# AIM OF THE EXERCISE:
For each line below with the word "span", write out a copy.

# SOURCE MATERIAL:
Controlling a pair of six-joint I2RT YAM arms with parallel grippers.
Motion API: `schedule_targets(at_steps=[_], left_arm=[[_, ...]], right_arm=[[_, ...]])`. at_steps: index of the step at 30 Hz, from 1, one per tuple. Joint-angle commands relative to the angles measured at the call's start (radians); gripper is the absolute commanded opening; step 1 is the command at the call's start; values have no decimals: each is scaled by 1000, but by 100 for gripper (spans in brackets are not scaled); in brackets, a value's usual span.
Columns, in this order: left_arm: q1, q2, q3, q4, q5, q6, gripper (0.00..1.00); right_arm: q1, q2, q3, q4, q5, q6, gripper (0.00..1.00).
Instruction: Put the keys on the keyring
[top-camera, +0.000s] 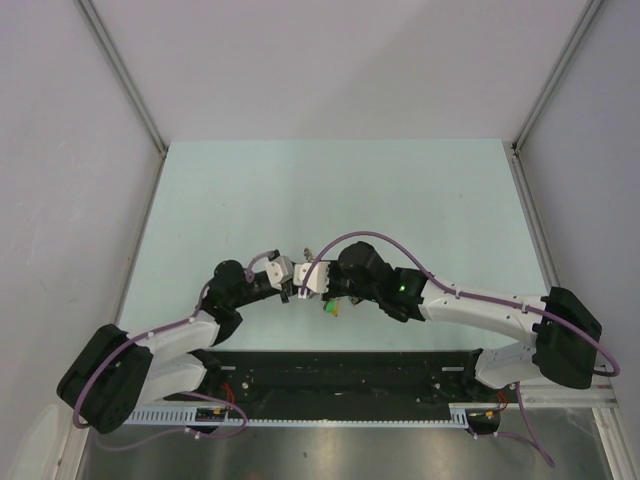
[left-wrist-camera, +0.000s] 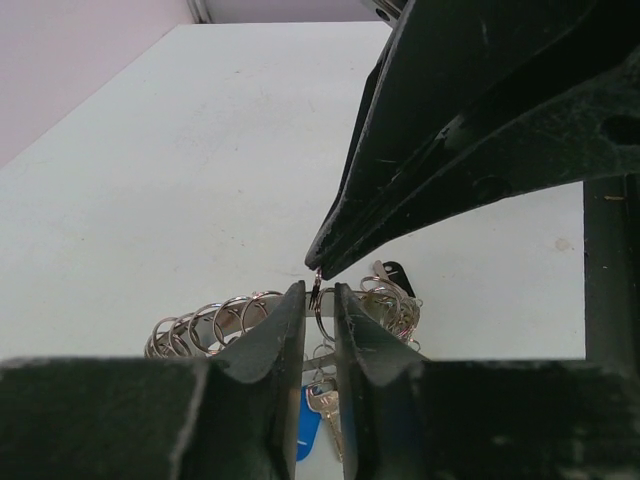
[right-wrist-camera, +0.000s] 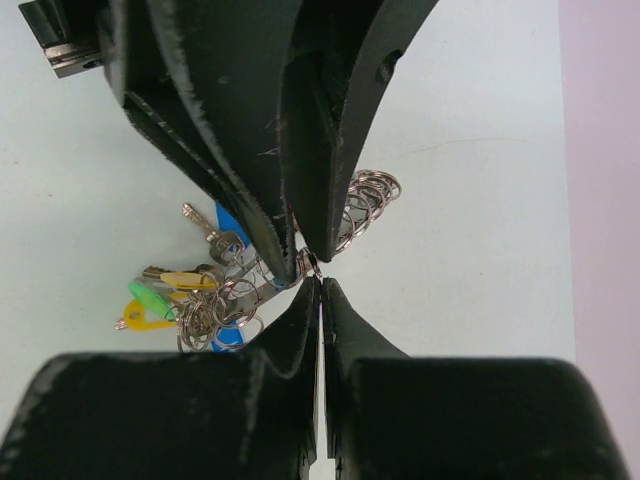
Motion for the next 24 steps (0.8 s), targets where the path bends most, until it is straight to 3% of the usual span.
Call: schedule_targets(at_steps=[1,8,10,13,16,17,18,24], left_arm=[[-3,12,52,-20,31,50,19],[-3,15,68,-55,19,54,9],[-3,15,72,-66,15,56,0],[-3,18,68,-55,-4,32,1],[-3,15,1,46,-60,-36,0],[-3,15,-15,108,-70,-56,0],[-3,15,-27,135,-86,-86,1],[-3,87,-109,409,-141,-223,0]], right_arm=[[7,-29,4,60,-13,2,0],[11,-29,5,60,-23,2,0],[14,-29,5,62,-23,3,0],[9,-42,4,60,-25,43,0],[-20,-78,5,91,-48,90,20],[-40,-107,4,88,-93,122,37],[-51,-121,1,88,-101,141,43],[-207,-262,-11,86,-206,380,53]])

# OUTPUT OF THE EXERCISE:
Motion API: `schedule_targets(at_steps=[_], left_arm=[[_, ...]], right_arm=[[_, ...]])`. at_steps: index of the step at 30 Hz, from 1, one per tuple. Joint-angle commands relative to the angles measured at the call's start (radians); gripper is the absolute commanded opening; step 1 is the command at the call's start; values have no decimals: each is scaled by 1000, but by 100 for gripper (spans in brackets are not scaled); in brackets, a value's usual span.
Motion for the next 24 steps (0.8 s), targets where the path bends most, until it is straight to 3% of the usual span.

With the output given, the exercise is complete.